REQUIREMENT ->
There is one span to output from the data below: the lines starting at the line with "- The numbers" and ending at the line with "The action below". Output it exactly, ends included, nothing more.

DATA PROVIDED ->

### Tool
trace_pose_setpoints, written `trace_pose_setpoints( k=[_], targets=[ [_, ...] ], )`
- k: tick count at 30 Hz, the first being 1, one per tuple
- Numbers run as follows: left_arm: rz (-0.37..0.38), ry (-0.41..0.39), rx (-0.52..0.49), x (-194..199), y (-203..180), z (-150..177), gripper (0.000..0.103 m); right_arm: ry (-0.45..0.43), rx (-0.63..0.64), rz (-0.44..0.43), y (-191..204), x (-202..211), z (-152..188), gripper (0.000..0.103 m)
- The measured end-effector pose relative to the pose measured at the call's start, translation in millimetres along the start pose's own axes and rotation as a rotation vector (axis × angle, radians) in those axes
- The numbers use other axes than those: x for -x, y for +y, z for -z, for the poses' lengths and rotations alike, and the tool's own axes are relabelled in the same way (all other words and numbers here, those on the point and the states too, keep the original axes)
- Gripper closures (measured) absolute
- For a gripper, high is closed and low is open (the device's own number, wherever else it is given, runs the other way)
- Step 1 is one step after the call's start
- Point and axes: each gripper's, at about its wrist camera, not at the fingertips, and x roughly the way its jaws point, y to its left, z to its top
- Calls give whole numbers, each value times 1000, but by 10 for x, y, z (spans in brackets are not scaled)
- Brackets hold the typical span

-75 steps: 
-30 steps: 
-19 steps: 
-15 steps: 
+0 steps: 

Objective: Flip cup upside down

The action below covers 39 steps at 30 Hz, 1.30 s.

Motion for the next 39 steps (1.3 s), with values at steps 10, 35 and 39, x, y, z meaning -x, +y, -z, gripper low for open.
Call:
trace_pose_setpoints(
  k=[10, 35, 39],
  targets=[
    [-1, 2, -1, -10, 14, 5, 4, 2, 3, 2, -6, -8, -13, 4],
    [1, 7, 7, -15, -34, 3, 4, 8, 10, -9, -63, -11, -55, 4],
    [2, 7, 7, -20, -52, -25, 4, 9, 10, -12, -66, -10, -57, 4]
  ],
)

SOLVED EXERCISE ->
- The numbers use other axes than those: x for -x, y for +y, z for -z, for the poses' lengths and rotations alike, and the tool's own axes are relabelled in the same way (all other words and numbers here, those on the point and the states too, keep the original axes)
- Gripper closures (measured) absolute
- For a gripper, high is closed and low is open (the device's own number, wherever else it is given, runs the other way)
- Step 1 is one step after the call's start
- Point and axes: each gripper's, at about its wrist camera, not at the fingertips, and x roughly the way its jaws point, y to its left, z to its top
- Calls give whole numbers, each value times 1000, but by 10 for x, y, z (spans in brackets are not scaled)
- Brackets hold the typical span

-75 steps: 
-30 steps: 
-19 steps: 
-15 steps: 
+0 steps: 

Objective: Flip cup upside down

The action below covers 39 steps at 30 Hz, 1.30 s.

Nothing further is needed to complete this exercise.